↓

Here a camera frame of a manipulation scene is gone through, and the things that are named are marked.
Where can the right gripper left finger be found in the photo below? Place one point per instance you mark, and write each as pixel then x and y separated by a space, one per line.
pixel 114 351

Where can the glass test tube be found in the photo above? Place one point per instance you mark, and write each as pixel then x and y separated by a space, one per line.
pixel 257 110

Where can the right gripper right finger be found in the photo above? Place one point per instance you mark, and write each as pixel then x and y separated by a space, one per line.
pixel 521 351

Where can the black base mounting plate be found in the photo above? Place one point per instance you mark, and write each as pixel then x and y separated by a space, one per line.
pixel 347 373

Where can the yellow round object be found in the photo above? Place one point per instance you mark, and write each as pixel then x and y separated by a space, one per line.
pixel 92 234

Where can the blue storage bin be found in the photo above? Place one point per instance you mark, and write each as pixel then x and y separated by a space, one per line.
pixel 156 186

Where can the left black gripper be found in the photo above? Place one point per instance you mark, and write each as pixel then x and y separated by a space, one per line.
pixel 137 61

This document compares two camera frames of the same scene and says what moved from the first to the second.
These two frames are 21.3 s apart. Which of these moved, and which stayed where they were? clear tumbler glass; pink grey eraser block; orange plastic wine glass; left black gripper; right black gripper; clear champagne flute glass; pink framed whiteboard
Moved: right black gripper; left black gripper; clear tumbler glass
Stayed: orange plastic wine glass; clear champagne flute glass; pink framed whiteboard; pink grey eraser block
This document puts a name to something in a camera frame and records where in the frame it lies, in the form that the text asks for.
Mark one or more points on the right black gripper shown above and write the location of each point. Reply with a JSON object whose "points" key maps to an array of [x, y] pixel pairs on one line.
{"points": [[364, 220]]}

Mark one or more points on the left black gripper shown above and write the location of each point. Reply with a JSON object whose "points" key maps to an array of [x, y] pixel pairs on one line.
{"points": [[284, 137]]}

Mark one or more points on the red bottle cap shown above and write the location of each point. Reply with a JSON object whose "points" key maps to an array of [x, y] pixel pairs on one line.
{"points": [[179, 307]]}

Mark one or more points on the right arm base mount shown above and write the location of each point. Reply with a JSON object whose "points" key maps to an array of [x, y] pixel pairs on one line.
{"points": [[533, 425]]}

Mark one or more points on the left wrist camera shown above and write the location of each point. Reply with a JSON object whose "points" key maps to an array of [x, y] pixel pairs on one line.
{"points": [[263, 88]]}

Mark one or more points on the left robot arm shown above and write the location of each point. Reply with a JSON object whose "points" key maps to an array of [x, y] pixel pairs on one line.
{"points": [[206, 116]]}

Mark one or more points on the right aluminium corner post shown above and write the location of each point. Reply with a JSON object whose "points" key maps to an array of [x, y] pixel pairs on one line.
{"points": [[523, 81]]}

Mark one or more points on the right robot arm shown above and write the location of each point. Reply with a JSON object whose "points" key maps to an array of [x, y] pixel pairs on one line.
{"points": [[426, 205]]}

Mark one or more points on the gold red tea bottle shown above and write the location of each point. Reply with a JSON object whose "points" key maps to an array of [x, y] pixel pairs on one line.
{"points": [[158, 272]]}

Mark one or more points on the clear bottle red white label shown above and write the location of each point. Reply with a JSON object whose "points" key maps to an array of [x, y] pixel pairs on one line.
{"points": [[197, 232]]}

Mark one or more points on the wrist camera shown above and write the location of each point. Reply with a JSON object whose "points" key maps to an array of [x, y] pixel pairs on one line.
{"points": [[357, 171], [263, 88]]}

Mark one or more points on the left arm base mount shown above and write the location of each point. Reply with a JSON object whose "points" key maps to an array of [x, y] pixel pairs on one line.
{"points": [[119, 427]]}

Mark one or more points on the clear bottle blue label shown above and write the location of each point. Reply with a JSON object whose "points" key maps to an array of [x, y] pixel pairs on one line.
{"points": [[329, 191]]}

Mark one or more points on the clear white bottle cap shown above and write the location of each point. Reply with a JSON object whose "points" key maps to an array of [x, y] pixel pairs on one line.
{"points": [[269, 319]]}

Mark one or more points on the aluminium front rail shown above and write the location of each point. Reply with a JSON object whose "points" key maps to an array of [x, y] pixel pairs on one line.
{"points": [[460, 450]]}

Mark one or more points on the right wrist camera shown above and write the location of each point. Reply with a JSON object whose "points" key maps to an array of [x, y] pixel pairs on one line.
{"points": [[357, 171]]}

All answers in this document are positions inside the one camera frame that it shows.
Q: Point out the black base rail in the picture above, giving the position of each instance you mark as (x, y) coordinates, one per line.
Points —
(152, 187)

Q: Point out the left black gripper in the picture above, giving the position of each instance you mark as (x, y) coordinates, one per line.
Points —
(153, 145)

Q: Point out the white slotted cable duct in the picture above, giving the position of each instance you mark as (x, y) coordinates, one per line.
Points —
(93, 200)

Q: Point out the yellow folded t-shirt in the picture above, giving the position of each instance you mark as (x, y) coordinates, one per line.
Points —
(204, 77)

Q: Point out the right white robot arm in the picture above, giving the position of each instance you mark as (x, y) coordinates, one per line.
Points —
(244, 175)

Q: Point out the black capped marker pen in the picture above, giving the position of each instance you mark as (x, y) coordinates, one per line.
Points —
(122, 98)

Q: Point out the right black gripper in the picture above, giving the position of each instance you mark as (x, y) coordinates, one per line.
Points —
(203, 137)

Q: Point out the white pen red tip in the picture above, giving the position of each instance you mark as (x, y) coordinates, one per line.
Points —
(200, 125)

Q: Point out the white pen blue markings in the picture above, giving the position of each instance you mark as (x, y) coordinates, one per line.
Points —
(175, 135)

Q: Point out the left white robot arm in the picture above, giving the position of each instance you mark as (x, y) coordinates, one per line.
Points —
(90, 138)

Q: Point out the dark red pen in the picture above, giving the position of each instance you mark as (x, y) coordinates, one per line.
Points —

↑

INSTRUCTIONS TO FOLLOW → Find how many lines of the material include the string "document". Nothing but the number should be given.

REPLY TO THE TASK → 3